Exercise - Everything except the pictures should be printed exactly as it appears in the records.

*** Block opens ***

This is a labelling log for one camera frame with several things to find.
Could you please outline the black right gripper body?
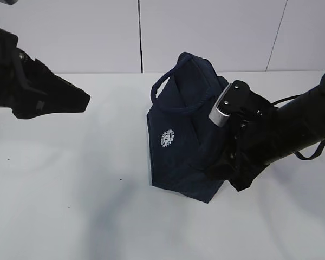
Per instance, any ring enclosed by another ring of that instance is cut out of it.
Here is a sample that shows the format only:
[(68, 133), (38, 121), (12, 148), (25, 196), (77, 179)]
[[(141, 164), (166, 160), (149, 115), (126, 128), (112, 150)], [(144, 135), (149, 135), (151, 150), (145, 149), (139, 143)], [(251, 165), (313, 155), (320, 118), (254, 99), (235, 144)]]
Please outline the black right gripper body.
[(268, 165), (255, 158), (255, 145), (269, 128), (270, 115), (233, 114), (227, 125), (230, 137), (222, 152), (223, 179), (255, 179)]

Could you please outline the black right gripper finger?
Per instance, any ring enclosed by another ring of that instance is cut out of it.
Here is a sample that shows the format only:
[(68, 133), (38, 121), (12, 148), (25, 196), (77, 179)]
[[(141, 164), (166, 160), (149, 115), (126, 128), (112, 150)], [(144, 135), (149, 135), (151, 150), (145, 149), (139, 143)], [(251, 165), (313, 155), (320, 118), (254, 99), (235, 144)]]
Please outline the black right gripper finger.
[(211, 180), (231, 180), (237, 173), (236, 157), (223, 155), (205, 170), (205, 175)]
[(260, 170), (258, 169), (241, 169), (238, 173), (236, 173), (230, 180), (229, 183), (232, 187), (235, 188), (236, 191), (240, 192), (245, 189), (248, 189), (253, 180), (260, 174)]

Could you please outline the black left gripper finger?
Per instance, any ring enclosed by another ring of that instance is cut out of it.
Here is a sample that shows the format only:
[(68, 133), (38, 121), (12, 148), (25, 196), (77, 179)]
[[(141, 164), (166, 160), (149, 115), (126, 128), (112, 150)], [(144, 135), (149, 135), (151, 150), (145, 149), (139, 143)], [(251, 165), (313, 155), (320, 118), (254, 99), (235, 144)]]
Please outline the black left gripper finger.
[(52, 73), (38, 59), (21, 62), (24, 86), (16, 94), (15, 117), (32, 119), (55, 113), (83, 113), (90, 95)]

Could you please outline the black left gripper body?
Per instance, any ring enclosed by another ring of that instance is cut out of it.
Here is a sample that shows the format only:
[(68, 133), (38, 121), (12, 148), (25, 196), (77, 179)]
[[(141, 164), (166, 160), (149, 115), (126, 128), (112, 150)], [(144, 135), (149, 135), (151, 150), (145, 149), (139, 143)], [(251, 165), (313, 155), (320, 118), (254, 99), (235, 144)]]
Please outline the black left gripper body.
[(23, 70), (22, 62), (28, 56), (17, 44), (16, 35), (0, 28), (0, 107), (15, 107), (23, 97), (38, 94)]

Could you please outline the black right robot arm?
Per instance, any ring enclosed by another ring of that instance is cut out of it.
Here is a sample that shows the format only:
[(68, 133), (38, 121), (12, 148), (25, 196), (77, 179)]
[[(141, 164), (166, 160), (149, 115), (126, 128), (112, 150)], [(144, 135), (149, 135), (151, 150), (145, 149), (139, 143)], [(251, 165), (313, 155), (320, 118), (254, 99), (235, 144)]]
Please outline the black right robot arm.
[(276, 102), (253, 92), (241, 80), (230, 83), (211, 109), (210, 120), (226, 130), (220, 155), (206, 169), (214, 180), (247, 189), (270, 164), (317, 144), (312, 158), (325, 147), (325, 73), (311, 90)]

*** Block closes ***

Reply -
This is a labelling log for one camera frame with several things to find.
Could you please outline the black right gripper body?
Per instance, any ring enclosed by another ring of that instance is cut out of it.
Here is a sample that shows the format only:
[(68, 133), (38, 121), (12, 148), (25, 196), (77, 179)]
[[(141, 164), (166, 160), (149, 115), (126, 128), (112, 150)], [(144, 135), (149, 135), (151, 150), (145, 149), (139, 143)], [(251, 165), (313, 155), (320, 118), (254, 99), (235, 144)]]
Please outline the black right gripper body.
[(268, 165), (255, 158), (255, 145), (269, 128), (270, 115), (233, 114), (227, 125), (230, 137), (222, 152), (223, 179), (255, 179)]

Could you please outline the black right gripper finger?
Per instance, any ring enclosed by another ring of that instance is cut out of it.
Here is a sample that shows the format only:
[(68, 133), (38, 121), (12, 148), (25, 196), (77, 179)]
[[(141, 164), (166, 160), (149, 115), (126, 128), (112, 150)], [(144, 135), (149, 135), (151, 150), (145, 149), (139, 143)], [(251, 165), (313, 155), (320, 118), (254, 99), (235, 144)]]
Please outline the black right gripper finger.
[(211, 180), (231, 180), (237, 173), (236, 157), (223, 155), (205, 170), (205, 175)]
[(260, 170), (258, 169), (241, 169), (238, 173), (236, 173), (230, 180), (229, 183), (232, 187), (235, 188), (236, 191), (240, 192), (245, 189), (248, 189), (253, 180), (260, 174)]

Could you please outline the black left gripper finger?
Per instance, any ring enclosed by another ring of that instance is cut out of it.
Here is a sample that shows the format only:
[(68, 133), (38, 121), (12, 148), (25, 196), (77, 179)]
[[(141, 164), (166, 160), (149, 115), (126, 128), (112, 150)], [(144, 135), (149, 135), (151, 150), (145, 149), (139, 143)], [(251, 165), (313, 155), (320, 118), (254, 99), (235, 144)]]
Please outline the black left gripper finger.
[(52, 73), (38, 59), (21, 62), (24, 86), (16, 94), (15, 117), (32, 119), (55, 113), (83, 113), (90, 95)]

Could you please outline the black left gripper body?
Per instance, any ring enclosed by another ring of that instance is cut out of it.
Here is a sample that shows the format only:
[(68, 133), (38, 121), (12, 148), (25, 196), (77, 179)]
[[(141, 164), (166, 160), (149, 115), (126, 128), (112, 150)], [(144, 135), (149, 135), (151, 150), (145, 149), (139, 143)], [(251, 165), (313, 155), (320, 118), (254, 99), (235, 144)]]
Please outline the black left gripper body.
[(23, 70), (22, 62), (28, 56), (17, 44), (16, 35), (0, 28), (0, 107), (15, 107), (23, 97), (38, 94)]

Could you please outline the black right robot arm?
Per instance, any ring enclosed by another ring of that instance is cut out of it.
Here is a sample that shows the format only:
[(68, 133), (38, 121), (12, 148), (25, 196), (77, 179)]
[[(141, 164), (166, 160), (149, 115), (126, 128), (112, 150)], [(144, 135), (149, 135), (151, 150), (145, 149), (139, 143)], [(251, 165), (313, 155), (320, 118), (254, 99), (235, 144)]]
Please outline the black right robot arm.
[(276, 102), (253, 92), (241, 80), (230, 83), (211, 109), (210, 120), (226, 130), (220, 155), (206, 169), (214, 180), (247, 189), (270, 164), (317, 144), (312, 158), (325, 147), (325, 73), (311, 90)]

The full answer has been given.